No caso específico de Claraboia, o romancista é ainda fortemente influenciado pelos gestos realistas e espera pela atenção para com as mulheres, expor seus reveses, de compreendê-las na sua raiz. Não se contenta no retrato de um tipo específico, mas quer todas as possibilidades, como se dissesse que o processo de elaboração identitária não é fixo nem regular, mas móvel e irregular. As mulheres desse romance constituem em tipos de aprendizagem do romancista português acerca das formas ficcionais, isto é, estão nelas a base que se revelará nas personagens dos romances seguintes. Mas, não se restringe a isso; quer o escritor dá a conhecer um período desse longo processo de emancipação da mulher e, para isso, as mulheres aqui também se constituem em circunstâncias muito plurais da condição feminina em determinado momento da história portuguesa. Já procura, José Saramago, captar nas malhas da história, os matizes ideológicos disseminados imperceptivelmente sobre a mulher.
Referências
OLIVEIRA NETO, Pedro Fernandes de. Retratos para a construção do feminino na prosa de José Saramago. Curitiba: Editora Appris, 2012.

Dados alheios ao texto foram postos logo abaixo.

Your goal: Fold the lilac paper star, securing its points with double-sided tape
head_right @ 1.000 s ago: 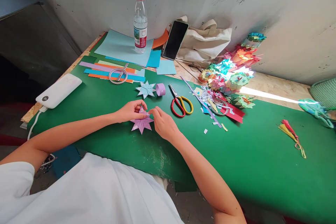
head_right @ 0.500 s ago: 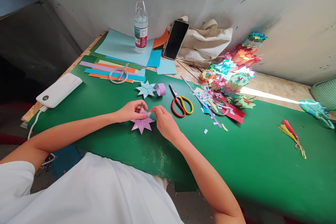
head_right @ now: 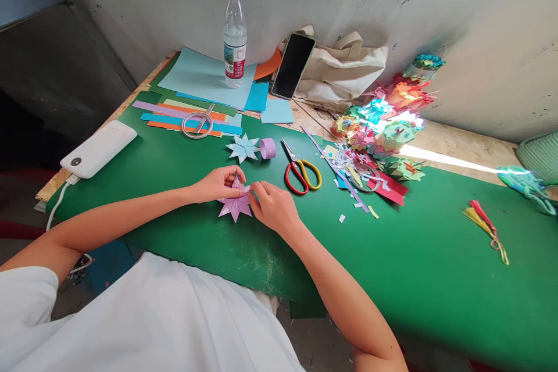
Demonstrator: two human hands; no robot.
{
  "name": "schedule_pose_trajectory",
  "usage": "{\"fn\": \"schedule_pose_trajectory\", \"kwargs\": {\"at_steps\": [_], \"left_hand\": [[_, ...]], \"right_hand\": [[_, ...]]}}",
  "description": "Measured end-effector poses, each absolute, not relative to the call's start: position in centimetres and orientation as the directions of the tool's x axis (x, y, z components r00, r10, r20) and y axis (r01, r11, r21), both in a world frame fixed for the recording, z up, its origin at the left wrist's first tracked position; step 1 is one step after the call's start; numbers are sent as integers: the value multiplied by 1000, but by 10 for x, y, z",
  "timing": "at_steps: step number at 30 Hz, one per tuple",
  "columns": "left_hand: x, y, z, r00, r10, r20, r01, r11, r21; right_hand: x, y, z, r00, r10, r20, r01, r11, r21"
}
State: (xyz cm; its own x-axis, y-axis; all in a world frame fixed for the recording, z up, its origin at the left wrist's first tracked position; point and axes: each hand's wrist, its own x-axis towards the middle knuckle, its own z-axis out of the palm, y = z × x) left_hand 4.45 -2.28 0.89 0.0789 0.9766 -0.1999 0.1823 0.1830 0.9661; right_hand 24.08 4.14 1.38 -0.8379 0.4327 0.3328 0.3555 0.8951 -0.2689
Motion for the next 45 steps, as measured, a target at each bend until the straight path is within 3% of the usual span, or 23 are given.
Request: {"fn": "schedule_pose_trajectory", "kwargs": {"at_steps": [5,10,45], "left_hand": [[44,-22,9,94,977,-192,204,170,964],[45,-23,9,145,973,-181,212,149,966],[42,-25,7,195,970,-145,282,86,956]], "right_hand": [[238,44,18,-896,347,276,319,937,-142],[237,44,18,-935,283,215,265,958,-110],[238,49,12,-928,336,161,259,892,-370]]}}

SARAMAGO, José. Claraboia. São Paulo: Companhia das Letras, 2011.
______. Memorial do convento. Rio de Janeiro: Bertrand Brasil, 2007.

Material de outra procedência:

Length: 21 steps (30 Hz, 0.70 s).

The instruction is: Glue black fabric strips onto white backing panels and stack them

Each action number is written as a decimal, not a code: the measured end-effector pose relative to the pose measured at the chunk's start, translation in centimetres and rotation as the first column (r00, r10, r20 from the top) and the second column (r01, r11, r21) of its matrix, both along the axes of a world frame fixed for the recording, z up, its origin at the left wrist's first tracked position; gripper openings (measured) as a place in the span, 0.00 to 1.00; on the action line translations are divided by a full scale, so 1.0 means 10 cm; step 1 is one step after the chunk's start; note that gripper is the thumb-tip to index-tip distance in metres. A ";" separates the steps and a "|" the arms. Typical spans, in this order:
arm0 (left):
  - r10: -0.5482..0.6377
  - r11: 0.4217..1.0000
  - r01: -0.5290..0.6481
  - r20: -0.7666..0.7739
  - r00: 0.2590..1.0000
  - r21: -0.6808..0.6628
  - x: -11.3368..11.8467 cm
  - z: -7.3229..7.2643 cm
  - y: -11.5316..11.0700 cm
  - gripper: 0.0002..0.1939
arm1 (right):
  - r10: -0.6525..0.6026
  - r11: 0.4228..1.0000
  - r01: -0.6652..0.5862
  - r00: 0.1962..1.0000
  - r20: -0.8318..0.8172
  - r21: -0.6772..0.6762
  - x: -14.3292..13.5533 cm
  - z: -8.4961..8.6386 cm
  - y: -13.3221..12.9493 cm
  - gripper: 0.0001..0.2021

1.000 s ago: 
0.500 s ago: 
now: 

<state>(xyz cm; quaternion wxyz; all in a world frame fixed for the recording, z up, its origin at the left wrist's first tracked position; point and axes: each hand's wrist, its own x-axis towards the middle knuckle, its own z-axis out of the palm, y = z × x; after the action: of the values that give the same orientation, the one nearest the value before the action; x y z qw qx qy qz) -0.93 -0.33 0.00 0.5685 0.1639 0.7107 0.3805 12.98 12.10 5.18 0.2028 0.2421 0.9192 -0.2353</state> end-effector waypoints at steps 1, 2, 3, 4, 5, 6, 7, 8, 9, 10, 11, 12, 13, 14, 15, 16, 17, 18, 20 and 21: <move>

______. O evangelho segundo Jesus Cristo. São Paulo: Companhia das Letras, 1991.
______. Terra do pecado. Lisboa: Caminho, 1997.
______. Ensaio sobre a cegueira. São Paulo: Companhia das Letras, 1995.
______. O ano da morte de Ricardo Reis. São Paulo: Companhia das Letras, 1988.
[1] Este texto foi apresentado como comunicação durante o XV Seminário Nacional/ VI Seminário Internacional Mulher e Literatura realizado em Fortaleza, Ceará, entre os dias 12 e 14 de agosto e marca um retorno ao estudo publicado em Retratos para a construção do feminino na prosa de José Saramago em vias de uma segunda edição do texto.
[2] Como as citações referentes ao romance foram todas retiradas de uma mesma edição da obra, preferi numerá-las daqui para diante apenas pelo número da página em que se encontram.